Exercise
Go through the entries below and say how many lines hold the word "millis". Nothing else is needed.

Records shown
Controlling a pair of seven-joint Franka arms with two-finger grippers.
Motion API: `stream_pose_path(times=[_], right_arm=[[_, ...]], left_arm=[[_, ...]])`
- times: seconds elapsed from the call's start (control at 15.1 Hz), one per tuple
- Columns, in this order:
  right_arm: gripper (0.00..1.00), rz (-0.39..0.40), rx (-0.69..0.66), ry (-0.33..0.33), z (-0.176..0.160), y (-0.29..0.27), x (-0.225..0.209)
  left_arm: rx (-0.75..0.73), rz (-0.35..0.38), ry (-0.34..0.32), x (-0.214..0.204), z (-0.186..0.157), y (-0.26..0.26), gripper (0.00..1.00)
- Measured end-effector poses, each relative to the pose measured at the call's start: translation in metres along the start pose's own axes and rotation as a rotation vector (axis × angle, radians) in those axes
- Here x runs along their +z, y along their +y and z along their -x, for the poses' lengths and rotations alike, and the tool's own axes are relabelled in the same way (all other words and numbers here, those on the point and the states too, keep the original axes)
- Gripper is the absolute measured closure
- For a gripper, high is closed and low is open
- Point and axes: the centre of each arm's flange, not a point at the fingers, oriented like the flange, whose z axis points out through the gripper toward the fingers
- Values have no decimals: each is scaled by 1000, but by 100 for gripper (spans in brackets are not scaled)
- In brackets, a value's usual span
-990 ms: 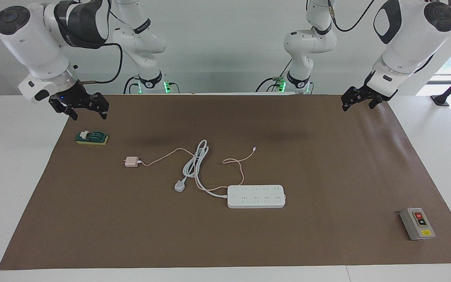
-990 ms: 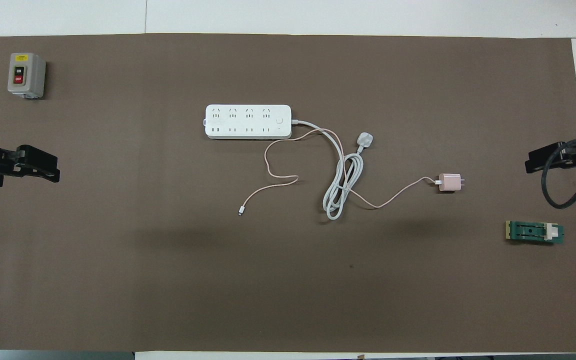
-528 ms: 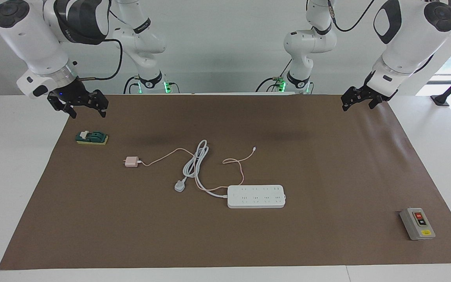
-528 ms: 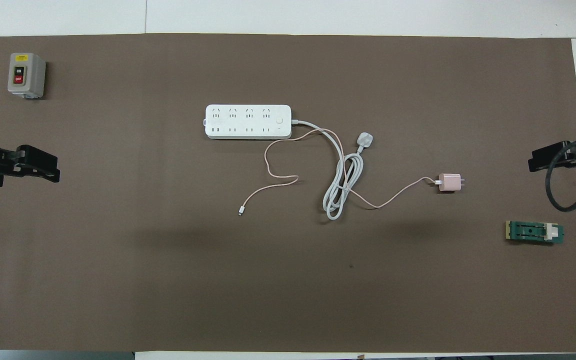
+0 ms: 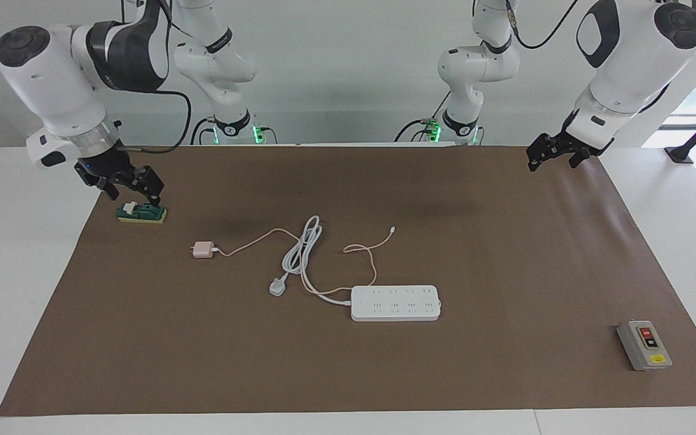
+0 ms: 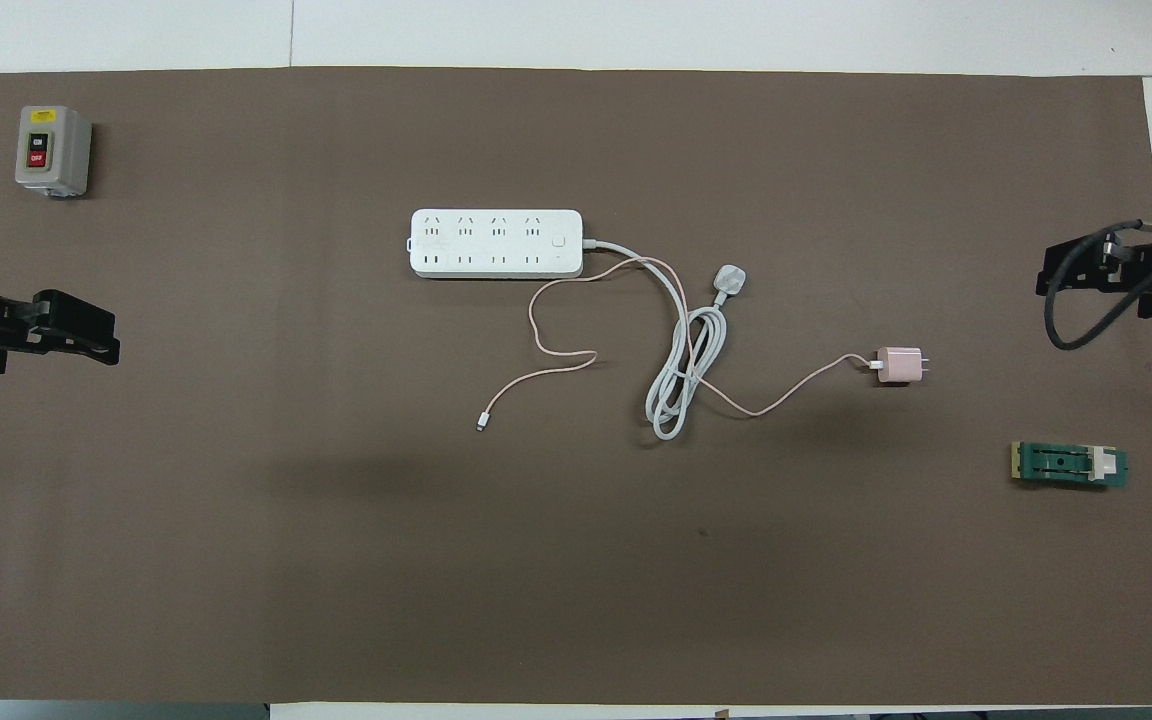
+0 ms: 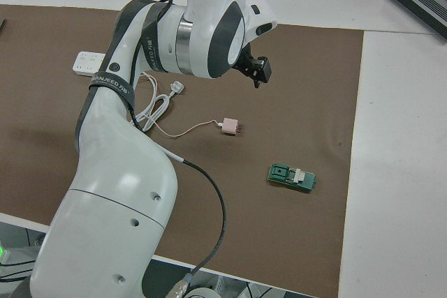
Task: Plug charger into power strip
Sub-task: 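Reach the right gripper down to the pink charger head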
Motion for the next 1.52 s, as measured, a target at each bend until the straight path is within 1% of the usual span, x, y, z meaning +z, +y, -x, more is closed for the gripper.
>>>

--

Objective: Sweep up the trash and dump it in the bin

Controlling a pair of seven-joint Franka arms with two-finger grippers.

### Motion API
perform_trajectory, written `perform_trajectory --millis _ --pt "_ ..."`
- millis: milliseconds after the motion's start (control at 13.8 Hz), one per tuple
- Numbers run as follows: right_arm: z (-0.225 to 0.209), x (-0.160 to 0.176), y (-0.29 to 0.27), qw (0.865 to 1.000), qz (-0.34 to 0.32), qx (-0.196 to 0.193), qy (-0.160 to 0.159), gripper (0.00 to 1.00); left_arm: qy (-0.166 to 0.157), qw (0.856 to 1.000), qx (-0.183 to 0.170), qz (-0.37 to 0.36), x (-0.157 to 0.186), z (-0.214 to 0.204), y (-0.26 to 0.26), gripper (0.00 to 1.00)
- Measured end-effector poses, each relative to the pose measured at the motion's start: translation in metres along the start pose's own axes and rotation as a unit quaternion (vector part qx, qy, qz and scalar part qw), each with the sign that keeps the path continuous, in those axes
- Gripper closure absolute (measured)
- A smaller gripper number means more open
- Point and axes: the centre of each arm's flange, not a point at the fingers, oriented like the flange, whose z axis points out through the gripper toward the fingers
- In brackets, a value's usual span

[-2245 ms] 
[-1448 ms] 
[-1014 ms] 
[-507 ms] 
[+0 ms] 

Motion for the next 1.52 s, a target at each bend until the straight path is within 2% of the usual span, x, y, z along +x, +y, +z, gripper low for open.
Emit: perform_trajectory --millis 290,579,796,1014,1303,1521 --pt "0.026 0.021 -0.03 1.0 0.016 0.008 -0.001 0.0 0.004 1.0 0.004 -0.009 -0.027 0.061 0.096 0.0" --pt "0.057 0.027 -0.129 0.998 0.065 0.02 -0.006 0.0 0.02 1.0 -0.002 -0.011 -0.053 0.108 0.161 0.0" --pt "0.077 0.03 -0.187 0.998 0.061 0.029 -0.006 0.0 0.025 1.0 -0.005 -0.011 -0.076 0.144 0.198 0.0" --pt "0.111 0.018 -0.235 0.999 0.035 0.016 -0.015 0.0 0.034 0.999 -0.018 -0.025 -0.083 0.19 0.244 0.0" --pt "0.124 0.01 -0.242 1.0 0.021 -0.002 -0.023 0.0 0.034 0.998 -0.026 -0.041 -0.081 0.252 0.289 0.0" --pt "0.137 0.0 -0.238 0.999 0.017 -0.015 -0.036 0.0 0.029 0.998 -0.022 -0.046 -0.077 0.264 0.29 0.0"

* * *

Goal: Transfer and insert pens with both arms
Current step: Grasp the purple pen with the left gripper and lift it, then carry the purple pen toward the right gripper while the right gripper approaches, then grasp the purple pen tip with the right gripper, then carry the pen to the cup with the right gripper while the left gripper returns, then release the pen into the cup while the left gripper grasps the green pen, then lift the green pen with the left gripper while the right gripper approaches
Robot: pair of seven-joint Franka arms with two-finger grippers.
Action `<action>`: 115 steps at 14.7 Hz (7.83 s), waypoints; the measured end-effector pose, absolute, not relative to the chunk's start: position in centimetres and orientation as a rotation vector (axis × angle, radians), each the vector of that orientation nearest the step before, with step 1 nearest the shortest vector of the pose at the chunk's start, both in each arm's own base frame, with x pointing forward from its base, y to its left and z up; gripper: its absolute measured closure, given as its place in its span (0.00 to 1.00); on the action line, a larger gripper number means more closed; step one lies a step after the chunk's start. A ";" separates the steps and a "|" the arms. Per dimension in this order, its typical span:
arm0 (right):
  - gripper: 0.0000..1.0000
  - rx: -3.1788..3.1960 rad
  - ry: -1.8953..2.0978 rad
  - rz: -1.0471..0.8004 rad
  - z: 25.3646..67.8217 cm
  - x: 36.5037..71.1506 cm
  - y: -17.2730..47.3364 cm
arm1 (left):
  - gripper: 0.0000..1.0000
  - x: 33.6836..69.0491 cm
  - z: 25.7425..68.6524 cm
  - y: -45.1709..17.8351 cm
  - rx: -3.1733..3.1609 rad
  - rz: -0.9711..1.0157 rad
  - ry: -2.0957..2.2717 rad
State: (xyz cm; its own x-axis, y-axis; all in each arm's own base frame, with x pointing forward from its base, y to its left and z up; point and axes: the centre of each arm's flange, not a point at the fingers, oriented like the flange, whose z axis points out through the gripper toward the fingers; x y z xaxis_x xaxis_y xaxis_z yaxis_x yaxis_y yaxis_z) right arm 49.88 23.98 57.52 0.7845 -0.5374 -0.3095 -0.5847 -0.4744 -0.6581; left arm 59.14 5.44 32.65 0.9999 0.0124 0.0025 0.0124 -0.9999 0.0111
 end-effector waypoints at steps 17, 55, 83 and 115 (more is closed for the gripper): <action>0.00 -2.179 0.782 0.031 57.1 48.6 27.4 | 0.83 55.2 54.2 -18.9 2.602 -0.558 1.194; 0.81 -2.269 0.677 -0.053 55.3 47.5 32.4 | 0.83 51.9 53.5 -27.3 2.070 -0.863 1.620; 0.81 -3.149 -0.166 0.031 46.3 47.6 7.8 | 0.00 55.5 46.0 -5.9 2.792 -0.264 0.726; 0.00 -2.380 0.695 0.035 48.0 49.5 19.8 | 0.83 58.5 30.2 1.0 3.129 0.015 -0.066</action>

Exercise answer
3